Salvador Peres
O que une Paris e Varsóvia? Une-as, para dar sentido a esta crónica, o facto de as ter visitado e nelas ter vivido momentos únicos e memoráveis. A exuberante e romântica Paris e a heroica e fascinante Varsóvia, a “Paris do Norte”. Num roteiro inesquecível, viajei até à Polónia. Primeiro, com base na esplêndida cidade de Cracóvia, visitei os tristemente célebres campos de extermínio de Auschwitz-Birkenau, lugares palco do inenarrável e do indizível; depois, já em Varsóvia, fui em busca dos vestígios que ainda restam do que foi o maior gueto judeu.

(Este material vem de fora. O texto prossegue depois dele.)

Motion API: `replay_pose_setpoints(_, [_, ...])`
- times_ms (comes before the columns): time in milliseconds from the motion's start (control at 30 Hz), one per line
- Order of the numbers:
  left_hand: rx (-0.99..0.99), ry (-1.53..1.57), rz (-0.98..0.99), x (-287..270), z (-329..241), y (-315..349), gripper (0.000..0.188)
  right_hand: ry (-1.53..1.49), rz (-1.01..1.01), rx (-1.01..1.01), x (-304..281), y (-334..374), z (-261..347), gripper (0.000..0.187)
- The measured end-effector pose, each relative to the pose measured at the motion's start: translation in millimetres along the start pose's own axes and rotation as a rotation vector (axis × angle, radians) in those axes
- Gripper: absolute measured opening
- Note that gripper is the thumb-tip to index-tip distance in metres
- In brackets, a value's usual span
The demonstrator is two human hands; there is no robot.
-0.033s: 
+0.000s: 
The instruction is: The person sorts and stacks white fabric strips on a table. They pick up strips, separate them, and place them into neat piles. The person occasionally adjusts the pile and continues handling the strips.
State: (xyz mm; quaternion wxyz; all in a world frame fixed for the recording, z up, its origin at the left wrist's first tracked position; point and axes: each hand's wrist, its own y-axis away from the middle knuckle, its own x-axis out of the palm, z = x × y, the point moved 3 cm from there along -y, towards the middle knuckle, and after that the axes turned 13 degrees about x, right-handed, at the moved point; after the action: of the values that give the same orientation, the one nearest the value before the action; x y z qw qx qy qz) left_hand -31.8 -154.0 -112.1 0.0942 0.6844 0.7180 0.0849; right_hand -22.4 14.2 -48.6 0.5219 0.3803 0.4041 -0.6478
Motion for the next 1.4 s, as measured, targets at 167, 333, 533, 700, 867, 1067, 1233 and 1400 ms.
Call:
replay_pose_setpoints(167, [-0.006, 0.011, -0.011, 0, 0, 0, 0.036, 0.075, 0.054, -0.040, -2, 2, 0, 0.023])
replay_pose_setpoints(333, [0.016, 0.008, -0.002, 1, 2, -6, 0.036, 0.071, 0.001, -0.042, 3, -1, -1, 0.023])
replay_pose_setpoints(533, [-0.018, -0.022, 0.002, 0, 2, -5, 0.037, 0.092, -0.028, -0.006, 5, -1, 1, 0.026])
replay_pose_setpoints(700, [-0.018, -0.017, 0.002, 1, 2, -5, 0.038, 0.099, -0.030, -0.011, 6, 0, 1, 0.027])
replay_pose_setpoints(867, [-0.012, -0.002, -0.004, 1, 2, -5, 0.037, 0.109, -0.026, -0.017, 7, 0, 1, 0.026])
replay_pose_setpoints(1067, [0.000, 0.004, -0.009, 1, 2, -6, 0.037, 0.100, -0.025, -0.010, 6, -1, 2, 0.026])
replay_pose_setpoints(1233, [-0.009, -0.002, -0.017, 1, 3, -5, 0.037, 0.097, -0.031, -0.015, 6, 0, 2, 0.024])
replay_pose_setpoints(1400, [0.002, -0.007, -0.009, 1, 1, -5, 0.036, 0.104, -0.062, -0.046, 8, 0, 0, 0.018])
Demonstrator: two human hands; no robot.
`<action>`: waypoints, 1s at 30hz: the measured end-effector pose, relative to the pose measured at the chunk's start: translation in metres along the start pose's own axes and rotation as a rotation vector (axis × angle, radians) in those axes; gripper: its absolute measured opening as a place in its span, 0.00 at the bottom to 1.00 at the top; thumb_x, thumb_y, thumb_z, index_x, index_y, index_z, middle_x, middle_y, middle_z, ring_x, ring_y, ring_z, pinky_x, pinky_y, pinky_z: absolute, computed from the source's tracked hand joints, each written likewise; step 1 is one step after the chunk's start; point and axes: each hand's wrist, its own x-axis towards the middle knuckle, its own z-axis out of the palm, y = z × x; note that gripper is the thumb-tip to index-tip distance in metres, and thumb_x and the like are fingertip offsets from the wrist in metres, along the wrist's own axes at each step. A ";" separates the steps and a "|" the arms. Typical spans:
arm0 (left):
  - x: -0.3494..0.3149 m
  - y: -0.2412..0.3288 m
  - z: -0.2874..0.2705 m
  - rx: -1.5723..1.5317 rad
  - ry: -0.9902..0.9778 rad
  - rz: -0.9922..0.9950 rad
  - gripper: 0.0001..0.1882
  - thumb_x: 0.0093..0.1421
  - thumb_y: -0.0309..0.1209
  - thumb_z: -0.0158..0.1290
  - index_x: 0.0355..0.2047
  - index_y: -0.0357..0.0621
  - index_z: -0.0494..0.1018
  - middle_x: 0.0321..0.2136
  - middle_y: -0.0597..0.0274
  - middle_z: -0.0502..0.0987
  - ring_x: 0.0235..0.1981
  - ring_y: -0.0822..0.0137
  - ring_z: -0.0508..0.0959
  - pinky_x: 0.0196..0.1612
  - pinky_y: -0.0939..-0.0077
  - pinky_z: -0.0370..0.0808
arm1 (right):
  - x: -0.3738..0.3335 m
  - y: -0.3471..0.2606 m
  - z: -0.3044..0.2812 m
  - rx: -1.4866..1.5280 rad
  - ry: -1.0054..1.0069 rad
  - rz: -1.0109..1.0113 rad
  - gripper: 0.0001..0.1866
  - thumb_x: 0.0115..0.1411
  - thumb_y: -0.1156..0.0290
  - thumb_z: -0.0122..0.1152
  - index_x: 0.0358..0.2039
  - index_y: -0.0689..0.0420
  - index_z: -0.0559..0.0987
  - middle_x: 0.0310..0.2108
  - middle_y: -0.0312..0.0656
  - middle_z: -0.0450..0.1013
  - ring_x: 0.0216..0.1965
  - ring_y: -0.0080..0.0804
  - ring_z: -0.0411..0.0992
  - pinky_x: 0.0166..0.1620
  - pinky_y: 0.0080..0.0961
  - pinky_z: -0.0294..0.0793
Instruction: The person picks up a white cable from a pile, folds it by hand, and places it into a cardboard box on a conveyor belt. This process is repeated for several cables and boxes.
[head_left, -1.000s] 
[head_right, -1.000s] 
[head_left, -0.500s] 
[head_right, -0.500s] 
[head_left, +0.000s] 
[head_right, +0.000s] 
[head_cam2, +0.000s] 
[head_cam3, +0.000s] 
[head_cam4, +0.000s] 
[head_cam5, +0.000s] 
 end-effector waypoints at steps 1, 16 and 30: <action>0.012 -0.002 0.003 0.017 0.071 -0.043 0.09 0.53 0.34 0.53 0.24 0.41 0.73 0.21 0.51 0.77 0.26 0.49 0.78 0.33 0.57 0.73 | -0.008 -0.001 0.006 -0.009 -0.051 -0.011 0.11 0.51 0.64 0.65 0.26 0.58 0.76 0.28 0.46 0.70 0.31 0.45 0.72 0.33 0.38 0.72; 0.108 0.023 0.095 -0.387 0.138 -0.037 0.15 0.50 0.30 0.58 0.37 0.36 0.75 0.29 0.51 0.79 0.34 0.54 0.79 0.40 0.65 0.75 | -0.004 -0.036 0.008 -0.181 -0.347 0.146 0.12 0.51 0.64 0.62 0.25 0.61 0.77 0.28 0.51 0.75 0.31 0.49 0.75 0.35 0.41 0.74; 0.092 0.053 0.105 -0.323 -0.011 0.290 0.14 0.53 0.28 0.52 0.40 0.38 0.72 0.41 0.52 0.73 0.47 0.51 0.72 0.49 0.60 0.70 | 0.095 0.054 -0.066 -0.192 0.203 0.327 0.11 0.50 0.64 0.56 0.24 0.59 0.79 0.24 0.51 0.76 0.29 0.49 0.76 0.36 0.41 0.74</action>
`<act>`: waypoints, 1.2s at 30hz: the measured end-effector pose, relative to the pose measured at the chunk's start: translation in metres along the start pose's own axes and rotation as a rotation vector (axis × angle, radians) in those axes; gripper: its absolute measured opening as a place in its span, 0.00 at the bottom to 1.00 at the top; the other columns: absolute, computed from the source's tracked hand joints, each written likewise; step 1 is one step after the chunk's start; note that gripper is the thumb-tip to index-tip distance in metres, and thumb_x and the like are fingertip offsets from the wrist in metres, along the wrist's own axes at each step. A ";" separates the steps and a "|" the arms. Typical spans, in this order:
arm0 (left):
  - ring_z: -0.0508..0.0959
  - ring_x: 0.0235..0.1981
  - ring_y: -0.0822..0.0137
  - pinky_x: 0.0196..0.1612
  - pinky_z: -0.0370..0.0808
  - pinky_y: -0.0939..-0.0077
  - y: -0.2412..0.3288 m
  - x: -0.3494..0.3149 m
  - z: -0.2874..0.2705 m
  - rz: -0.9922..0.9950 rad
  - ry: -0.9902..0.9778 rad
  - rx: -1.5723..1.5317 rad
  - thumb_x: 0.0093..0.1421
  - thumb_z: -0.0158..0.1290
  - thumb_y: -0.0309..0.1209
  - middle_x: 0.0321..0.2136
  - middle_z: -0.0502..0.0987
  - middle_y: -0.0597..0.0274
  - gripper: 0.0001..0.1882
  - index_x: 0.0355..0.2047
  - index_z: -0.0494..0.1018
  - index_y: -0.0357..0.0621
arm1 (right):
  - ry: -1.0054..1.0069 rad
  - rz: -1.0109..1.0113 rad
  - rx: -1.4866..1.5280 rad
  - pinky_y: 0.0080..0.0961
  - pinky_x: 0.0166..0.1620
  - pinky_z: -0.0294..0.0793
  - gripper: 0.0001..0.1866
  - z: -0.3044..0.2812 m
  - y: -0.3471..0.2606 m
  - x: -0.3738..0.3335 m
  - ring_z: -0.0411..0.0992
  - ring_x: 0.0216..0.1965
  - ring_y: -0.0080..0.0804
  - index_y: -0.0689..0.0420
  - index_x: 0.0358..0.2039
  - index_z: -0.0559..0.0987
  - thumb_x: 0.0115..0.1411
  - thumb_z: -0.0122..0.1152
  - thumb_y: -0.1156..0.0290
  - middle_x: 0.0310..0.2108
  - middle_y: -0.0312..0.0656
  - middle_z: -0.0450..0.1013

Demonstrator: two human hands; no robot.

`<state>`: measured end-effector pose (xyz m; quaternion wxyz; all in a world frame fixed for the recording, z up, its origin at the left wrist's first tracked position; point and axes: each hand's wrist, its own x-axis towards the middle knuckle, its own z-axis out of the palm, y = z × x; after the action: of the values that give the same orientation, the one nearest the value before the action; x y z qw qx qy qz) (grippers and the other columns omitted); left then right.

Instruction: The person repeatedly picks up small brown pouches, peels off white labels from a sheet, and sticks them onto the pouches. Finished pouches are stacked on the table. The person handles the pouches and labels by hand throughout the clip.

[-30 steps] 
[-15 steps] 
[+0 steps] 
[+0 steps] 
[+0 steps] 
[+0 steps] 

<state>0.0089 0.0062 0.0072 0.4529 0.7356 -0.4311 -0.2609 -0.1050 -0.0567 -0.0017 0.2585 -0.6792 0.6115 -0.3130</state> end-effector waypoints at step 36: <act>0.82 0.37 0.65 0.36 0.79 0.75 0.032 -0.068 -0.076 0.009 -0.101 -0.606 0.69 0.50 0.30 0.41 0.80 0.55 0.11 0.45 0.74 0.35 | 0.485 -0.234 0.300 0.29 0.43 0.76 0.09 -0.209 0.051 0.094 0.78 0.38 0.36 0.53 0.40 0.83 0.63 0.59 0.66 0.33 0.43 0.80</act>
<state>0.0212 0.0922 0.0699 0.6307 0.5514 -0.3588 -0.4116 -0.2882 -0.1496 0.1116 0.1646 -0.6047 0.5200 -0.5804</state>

O Gueto de Varsóvia foi criado pelos nazis em 16 de Outubro de 1940, após a ocupação alemã da Polónia, em 1939.
Une também estas cidades um dos filmes da minha vida: “Blanc”, o segundo filme da Trilogia das Cores do realizador polaco Krzysztof Kieślowski (Varsóvia, 27 de Junho de 1941 – Varsóvia, 13 de Março de 1996). A Trilogia, baseada nas três cores da bandeira francesa e nas três palavras símbolo da Revolução Francesa, Liberdade, Igualdade e Fraternidade, é composta pelos filmes “Bleu”, realizado em 1993, seguido de “Blanc” e “Rouge”, ambos realizados em 1994.
Em “Blanc”, Krzysztof Kieślowski conta a história de um emigrante polaco, Karol Karol (Zbigniew Zamachowski), que vive em Paris e é casado com uma jovem francesa, bela e frívola, Dominique (Julie Delpy). Dominique decide separar-se dele, humilhando-o em tribunal, numa demanda judicial em que o acusa de impotência e incapacidade de concretizar o casamento no plano sexual. Karol Karol vê-se perdido numa cidade que, de repente, se lhe torna estranha e hostil. Sem dinheiro e emprego, acaba a mendigar no Metro. Lá, conhece um conterrâneo, Mikolaj (Janusz Gajos) que lhe faz uma estranha proposta: levá-lo de volta a Varsóvia em troca do assassinato de uma pessoa que Mikolaj indicará logo cheguem à Polónia. Karol Karol, desesperado, aceita. Depois de chegar a Varsóvia, numa sociedade a viver a ressaca do fim da URSS, Karol Karol entra no sub-mundo do crime e enriquece. E decide vingar-se da ex-mulher, que ama desesperadamente, mas que não consegue perdoar.
“Blanc” é um filme a que voltamos uma e outra vez. E de cada vez descobrimos coisas novas. Krzysztof Kieślowski deixa-nos presos à narrativa, levando-nos numa viagem extraordinária, alternando momentos risíveis e dramáticos, com personagens intensas, numa sequência cheia de ritmo, emoção e imprevisto.
A concurso no Festival de Berlim 1994, “Blanc” recebeu o Urso de Prata (melhor realizador) e o Urso de Ouro (melhor filme).